Si M. B… soutient que ses conditions de séjour ainsi que la durée de celui-ci en France caractériseraient des circonstances humanitaires faisant obstacle à son éloignement, il est toutefois constant que le requérant, célibataire et sans charge de famille, réside irrégulièrement sur le territoire français, qu’il n’a pas tenté de régulariser sa situation après le rejet de sa demande d’asile par l’Office français de protection pour les réfugiés et les apatrides le 10 août 2020 et qu’il n’a pas déféré à la précédente mesure d’éloignement édictée à son encontre.
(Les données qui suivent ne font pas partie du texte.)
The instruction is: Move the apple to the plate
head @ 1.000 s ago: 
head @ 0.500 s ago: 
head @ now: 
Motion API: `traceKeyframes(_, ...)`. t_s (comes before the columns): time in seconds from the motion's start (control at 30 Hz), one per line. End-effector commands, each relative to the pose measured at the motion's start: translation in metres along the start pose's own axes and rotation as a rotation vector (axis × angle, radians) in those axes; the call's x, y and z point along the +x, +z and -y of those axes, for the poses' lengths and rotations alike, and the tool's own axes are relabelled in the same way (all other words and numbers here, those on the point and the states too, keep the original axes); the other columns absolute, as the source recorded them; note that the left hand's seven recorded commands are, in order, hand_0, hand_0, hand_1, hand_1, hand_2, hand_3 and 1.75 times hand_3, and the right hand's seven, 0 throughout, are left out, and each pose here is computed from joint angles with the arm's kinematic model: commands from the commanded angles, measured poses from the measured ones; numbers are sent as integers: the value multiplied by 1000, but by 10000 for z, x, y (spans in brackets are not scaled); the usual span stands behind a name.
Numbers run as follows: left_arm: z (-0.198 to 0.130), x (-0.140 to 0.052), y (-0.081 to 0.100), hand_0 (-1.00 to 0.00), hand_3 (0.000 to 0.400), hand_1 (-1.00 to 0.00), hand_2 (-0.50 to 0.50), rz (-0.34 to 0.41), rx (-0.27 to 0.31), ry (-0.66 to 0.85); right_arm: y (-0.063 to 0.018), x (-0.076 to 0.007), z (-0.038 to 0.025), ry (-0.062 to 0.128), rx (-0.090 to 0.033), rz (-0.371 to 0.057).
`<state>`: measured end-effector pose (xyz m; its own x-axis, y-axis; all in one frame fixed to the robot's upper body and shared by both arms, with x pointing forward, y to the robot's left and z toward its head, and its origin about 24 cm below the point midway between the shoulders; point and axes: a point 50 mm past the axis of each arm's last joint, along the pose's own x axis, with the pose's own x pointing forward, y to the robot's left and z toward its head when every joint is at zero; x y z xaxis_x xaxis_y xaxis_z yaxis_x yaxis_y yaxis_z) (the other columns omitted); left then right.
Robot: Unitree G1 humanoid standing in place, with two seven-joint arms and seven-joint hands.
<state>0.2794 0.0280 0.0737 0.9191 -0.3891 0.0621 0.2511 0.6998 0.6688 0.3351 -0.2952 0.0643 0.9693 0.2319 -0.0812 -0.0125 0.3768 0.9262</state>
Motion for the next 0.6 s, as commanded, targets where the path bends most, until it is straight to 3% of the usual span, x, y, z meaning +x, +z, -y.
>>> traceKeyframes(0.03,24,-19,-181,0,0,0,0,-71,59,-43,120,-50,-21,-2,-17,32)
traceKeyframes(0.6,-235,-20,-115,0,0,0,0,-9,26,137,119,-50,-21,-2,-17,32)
Aucun des éléments qu’il produit ne permet de caractériser l’existence de circonstances humanitaires justifiant qu’il soit dérogé à l’obligation pour l’autorité administrative d’édicter une interdiction de retour à l’encontre d’un étranger faisant l’objet d’une décision portant obligation de quitter le territoire français sans délai. Par suite, le moyen tiré de l’erreur d’appréciation doit être écarté.
Il résulte de tout ce qui précède que M. B… n’est pas fondé à demander l’annulation de l’arrêté en litige. Par suite, ses conclusions à fin d’annulation doivent être rejetées.
Sur les autres demandes :
Le présent jugement n’impliquant aucune mesure particulière d’exécution, il y a lieu de rejeter les conclusions à fin d’injonction et d’astreinte présentées par le requérant.
L’Etat n’étant pas la partie perdante dans la présente instance, les conclusions du requérant relatives aux frais exposés par lui et non compris dans les dépens ne peuvent qu’être rejetées.
D E C I D E :
Article 1er : La requête de M. B… est rejetée.
Article 2 : Le présent jugement sera notifié à M. F… B… et au préfet du Doubs.
Rendu public par mise à disposition au greffe, le 26 février 2026.
La magistrate désignée,
C. DaixLa greffière,
C. Chiappinelli
La République mande et ordonne au préfet du Doubs, en ce qui le concerne, ou à tous commissaires de justice à ce requis, en ce qui concerne les voies de droit commun contre les parties privées, de pourvoir à l’exécution du présent jugement.